• WORK REQUIRED: Transcribe the data underneath exactly, keeping every word in place.

• DATA SEGMENT:

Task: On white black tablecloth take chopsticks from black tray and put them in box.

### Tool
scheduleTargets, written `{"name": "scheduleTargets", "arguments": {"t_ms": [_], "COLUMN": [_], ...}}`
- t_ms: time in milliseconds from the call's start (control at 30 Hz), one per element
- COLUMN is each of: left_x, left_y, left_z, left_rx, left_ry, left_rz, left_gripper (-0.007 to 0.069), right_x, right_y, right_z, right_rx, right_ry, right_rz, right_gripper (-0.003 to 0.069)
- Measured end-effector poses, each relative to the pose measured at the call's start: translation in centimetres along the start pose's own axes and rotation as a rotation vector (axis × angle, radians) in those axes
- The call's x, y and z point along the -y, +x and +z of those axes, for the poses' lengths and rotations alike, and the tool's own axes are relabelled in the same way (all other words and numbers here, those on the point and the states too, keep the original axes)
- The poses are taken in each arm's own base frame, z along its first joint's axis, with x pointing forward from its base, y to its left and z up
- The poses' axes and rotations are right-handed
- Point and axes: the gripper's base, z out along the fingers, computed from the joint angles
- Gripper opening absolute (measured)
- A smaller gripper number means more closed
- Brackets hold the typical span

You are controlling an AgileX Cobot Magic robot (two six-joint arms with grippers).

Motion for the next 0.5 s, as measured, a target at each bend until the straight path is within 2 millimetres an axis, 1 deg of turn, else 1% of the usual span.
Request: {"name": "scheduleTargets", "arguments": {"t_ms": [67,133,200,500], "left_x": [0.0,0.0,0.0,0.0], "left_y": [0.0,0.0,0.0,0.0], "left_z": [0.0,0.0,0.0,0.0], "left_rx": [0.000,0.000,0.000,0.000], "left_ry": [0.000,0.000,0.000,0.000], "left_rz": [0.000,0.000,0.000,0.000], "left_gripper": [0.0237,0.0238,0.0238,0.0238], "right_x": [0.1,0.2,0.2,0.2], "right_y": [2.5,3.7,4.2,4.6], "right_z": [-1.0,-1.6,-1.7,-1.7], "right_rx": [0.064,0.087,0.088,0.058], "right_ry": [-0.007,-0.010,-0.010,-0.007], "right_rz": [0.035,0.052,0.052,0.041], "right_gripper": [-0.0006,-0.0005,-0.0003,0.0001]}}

• WRITTEN SOLUTION:
Task: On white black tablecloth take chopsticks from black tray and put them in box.

### Tool
scheduleTargets, written `{"name": "scheduleTargets", "arguments": {"t_ms": [_], "COLUMN": [_], ...}}`
- t_ms: time in milliseconds from the call's start (control at 30 Hz), one per element
- COLUMN is each of: left_x, left_y, left_z, left_rx, left_ry, left_rz, left_gripper (-0.007 to 0.069), right_x, right_y, right_z, right_rx, right_ry, right_rz, right_gripper (-0.003 to 0.069)
- Measured end-effector poses, each relative to the pose measured at the call's start: translation in centimetres along the start pose's own axes and rotation as a rotation vector (axis × angle, radians) in those axes
- The call's x, y and z point along the -y, +x and +z of those axes, for the poses' lengths and rotations alike, and the tool's own axes are relabelled in the same way (all other words and numbers here, those on the point and the states too, keep the original axes)
- The poses are taken in each arm's own base frame, z along its first joint's axis, with x pointing forward from its base, y to its left and z up
- The poses' axes and rotations are right-handed
- Point and axes: the gripper's base, z out along the fingers, computed from the joint angles
- Gripper opening absolute (measured)
- A smaller gripper number means more closed
- Brackets hold the typical span

You are controlling an AgileX Cobot Magic robot (two six-joint arms with grippers).

Motion for the next 0.5 s, as measured, a target at each bend until the straight path is within 2 millimetres an axis, 1 deg of turn, else 1% of the usual span.
Request: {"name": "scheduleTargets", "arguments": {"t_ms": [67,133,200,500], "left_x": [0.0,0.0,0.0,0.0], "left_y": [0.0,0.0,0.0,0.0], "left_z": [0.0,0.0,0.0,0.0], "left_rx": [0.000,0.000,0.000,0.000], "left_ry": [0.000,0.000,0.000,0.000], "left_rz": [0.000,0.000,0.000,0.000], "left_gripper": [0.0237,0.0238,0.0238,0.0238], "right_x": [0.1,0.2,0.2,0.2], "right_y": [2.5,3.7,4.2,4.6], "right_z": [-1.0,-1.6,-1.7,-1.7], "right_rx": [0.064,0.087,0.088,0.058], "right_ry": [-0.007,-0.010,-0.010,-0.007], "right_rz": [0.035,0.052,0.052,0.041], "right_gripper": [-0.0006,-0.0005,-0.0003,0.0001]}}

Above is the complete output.